Exercise directions: Beginning with the line that holds "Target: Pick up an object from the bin" in the data below, give again every line through the one that holds "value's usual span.", exactly as written.

--

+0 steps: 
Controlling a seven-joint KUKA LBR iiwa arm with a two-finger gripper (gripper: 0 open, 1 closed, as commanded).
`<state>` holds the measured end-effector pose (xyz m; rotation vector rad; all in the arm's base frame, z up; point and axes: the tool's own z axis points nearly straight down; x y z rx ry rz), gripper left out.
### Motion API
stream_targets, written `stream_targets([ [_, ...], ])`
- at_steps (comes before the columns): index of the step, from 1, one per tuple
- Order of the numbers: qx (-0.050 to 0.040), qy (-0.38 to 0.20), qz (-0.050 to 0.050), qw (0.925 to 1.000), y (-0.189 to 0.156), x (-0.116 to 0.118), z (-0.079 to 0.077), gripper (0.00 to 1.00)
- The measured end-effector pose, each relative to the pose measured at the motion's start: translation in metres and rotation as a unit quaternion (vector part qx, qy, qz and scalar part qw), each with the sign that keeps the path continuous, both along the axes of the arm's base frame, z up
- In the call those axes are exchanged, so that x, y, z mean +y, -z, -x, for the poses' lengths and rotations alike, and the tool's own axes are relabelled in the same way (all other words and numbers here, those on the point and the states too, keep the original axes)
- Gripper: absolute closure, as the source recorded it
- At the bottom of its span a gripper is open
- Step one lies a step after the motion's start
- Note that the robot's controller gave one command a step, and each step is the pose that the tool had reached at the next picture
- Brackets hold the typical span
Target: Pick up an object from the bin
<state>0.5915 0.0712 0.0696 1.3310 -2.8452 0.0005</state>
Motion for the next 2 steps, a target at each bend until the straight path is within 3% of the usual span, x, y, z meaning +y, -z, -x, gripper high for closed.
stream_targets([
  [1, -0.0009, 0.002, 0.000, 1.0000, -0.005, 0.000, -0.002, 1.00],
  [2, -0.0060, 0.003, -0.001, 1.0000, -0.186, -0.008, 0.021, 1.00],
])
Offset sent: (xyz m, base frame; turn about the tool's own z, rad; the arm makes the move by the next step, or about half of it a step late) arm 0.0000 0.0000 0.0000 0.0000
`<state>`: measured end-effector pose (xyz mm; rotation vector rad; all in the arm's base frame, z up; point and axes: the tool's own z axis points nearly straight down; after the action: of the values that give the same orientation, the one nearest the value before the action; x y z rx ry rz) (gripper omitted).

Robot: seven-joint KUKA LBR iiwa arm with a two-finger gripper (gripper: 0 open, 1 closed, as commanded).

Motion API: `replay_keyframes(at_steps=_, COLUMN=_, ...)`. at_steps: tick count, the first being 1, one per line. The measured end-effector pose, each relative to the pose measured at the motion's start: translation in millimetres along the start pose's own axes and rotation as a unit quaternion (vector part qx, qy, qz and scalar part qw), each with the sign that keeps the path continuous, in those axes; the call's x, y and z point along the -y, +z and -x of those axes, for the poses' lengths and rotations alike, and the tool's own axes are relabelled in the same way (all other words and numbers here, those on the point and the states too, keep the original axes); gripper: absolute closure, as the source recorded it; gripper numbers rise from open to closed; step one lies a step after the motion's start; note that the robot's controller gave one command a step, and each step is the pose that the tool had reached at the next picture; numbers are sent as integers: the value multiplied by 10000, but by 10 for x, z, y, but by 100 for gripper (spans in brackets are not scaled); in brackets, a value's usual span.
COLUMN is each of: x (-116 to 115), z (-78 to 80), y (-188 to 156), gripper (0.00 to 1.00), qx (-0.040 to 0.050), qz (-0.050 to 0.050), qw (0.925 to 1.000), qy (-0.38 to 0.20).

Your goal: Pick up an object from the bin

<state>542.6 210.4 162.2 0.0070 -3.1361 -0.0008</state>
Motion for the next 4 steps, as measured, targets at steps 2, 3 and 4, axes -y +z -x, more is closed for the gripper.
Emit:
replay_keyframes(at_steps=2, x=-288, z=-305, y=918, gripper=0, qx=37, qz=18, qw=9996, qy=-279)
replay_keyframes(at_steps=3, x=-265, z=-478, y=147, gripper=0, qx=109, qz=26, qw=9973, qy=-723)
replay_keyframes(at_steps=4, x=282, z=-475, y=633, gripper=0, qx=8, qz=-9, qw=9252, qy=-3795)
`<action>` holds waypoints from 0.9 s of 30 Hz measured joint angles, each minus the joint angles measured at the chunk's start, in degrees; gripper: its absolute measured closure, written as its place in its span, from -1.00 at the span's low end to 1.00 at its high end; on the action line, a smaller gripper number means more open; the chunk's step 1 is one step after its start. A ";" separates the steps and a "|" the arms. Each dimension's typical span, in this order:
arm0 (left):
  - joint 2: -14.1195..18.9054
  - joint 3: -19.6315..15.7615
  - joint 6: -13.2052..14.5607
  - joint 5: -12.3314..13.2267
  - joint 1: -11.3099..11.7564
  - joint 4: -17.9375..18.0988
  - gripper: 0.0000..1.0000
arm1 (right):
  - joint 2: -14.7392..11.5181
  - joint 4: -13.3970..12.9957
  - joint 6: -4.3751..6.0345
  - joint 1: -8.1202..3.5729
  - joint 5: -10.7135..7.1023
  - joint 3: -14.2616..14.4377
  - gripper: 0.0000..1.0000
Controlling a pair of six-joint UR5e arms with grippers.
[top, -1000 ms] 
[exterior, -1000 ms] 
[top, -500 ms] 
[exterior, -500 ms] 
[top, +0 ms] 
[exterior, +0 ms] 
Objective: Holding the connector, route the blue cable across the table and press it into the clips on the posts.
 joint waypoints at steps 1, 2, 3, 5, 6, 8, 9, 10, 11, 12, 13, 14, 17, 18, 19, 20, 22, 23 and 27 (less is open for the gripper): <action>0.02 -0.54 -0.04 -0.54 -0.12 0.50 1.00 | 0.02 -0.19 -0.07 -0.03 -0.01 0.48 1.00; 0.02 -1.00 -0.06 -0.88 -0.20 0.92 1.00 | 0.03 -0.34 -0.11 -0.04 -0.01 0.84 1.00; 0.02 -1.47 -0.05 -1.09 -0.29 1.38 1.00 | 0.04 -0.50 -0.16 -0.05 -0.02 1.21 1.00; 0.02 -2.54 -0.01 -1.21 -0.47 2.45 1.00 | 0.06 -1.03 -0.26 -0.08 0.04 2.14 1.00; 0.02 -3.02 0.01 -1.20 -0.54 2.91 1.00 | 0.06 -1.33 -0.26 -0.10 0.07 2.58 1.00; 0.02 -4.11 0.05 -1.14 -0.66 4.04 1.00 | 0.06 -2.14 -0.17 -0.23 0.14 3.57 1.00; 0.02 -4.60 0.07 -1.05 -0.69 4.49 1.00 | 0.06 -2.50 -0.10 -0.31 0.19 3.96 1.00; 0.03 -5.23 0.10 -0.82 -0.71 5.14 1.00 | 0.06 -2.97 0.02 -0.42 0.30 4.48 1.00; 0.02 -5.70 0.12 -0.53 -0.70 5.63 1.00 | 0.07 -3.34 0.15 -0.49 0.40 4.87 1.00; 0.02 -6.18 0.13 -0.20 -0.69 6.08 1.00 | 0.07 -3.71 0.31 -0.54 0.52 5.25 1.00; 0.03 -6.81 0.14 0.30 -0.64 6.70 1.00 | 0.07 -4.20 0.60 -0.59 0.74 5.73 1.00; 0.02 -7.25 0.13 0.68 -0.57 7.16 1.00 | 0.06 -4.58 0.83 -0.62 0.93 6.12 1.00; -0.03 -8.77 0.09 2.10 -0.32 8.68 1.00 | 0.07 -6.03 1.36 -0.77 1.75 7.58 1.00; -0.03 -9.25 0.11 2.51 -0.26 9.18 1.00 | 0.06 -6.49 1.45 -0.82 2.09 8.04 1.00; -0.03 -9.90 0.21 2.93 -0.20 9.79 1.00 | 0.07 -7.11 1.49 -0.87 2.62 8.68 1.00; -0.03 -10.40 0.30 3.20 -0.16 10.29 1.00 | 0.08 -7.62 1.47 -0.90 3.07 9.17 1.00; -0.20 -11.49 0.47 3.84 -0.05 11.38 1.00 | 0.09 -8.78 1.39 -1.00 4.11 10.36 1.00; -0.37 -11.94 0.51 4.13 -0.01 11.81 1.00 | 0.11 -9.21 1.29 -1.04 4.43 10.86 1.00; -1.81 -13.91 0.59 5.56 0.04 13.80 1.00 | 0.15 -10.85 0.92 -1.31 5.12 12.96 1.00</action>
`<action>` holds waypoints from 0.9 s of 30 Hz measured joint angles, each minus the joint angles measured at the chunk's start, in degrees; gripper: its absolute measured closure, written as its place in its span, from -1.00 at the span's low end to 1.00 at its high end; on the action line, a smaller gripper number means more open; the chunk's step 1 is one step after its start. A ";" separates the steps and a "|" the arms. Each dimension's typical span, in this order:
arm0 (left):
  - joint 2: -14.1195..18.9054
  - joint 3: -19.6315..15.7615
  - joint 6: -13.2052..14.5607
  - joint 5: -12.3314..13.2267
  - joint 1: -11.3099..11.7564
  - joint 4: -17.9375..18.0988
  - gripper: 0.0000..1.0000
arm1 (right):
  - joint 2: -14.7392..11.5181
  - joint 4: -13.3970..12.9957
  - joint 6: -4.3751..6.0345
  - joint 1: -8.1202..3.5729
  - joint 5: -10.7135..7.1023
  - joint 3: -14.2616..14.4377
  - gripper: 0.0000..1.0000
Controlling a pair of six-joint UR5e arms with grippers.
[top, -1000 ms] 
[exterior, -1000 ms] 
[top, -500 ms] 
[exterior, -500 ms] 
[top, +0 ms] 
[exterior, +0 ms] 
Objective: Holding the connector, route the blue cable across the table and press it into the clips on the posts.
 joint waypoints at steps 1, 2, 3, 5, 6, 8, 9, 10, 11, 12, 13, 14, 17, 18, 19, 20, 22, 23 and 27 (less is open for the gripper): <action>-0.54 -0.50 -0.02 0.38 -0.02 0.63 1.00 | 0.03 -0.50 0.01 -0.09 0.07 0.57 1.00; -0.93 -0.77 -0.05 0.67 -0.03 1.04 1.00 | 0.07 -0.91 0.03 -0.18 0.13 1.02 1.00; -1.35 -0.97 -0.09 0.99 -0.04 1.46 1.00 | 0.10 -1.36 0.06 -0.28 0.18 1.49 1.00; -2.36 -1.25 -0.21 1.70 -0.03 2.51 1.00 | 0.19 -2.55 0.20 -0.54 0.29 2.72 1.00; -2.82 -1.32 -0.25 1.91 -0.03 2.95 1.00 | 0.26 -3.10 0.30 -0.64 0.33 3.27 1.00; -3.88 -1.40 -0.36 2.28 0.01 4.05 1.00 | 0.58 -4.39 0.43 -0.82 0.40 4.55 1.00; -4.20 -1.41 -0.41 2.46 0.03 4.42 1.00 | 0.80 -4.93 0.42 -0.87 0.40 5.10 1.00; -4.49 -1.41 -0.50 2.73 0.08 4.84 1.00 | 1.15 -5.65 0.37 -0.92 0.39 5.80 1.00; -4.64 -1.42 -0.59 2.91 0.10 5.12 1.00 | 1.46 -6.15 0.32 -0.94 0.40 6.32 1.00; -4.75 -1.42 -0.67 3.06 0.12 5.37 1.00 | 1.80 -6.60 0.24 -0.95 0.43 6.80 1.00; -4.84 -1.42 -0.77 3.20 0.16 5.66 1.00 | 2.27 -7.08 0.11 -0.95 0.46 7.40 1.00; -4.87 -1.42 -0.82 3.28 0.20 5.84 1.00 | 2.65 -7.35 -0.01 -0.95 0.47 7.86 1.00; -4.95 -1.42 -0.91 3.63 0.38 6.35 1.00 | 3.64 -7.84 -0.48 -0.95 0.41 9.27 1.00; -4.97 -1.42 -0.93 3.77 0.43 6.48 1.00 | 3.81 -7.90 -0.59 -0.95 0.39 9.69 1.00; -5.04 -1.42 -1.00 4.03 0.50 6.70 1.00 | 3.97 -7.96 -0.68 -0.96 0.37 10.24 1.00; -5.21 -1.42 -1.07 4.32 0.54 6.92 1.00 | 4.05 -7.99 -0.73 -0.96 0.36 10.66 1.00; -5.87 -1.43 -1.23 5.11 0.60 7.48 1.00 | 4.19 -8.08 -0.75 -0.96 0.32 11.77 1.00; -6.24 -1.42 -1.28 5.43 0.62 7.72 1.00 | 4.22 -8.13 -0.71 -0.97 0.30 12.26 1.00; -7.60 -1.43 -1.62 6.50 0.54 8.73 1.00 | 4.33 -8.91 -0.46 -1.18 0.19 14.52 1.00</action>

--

Output of the exercise:
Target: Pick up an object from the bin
<state>0.5915 0.0712 0.0696 1.3310 -2.8452 0.0005</state>
Motion for the next 2 steps, a target at each bend until the straight path is within 3% of the usual span, x, y, z meaning +y, -z, -x, gripper high for closed.
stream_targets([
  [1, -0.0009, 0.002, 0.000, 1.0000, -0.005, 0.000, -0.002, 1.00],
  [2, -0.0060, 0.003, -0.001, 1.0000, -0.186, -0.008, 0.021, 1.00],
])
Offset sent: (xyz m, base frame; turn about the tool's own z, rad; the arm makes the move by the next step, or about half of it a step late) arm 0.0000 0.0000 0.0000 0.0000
`<state>`: measured end-effector pose (xyz mm; rotation vector rad; all in the arm's base frame, z up; point and axes: the tool's own z axis points nearly straight down; after the action: of the values that give the same orientation, the one nearest the value before the action; x y z rx ry rz) (gripper omitted).

Robot: seven-joint KUKA LBR iiwa arm with a two-finger gripper (gripper: 0 open, 1 closed, as commanded).

Motion API: `replay_keyframes(at_steps=_, COLUMN=_, ...)`. at_steps: tick count, the first being 1, one per line. The measured end-effector pose, each relative to the pose measured at the motion's start: translation in millimetres along the start pose's own axes and rotation as a unit quaternion (vector part qx, qy, qz and scalar part qw), each with the sign that keeps the path continuous, in those axes; the call's x, y and z point along the -y, +z and -x of those axes, for the poses' lengths and rotations alike, and the tool's own axes are relabelled in the same way (all other words and numbers here, those on the point and the states too, keep the original axes); gripper: absolute closure, as the source recorded it; gripper numbers rise from open to closed; step one lies a step after the motion's start; note that the robot's controller gave one command a step, and each step is the pose that the tool had reached at the next picture; numbers are sent as integers: the value multiplied by 10000, but by 10 for x, z, y, but by 100 for gripper (spans in brackets are not scaled); in brackets, a value's usual span.

This finishes the exercise.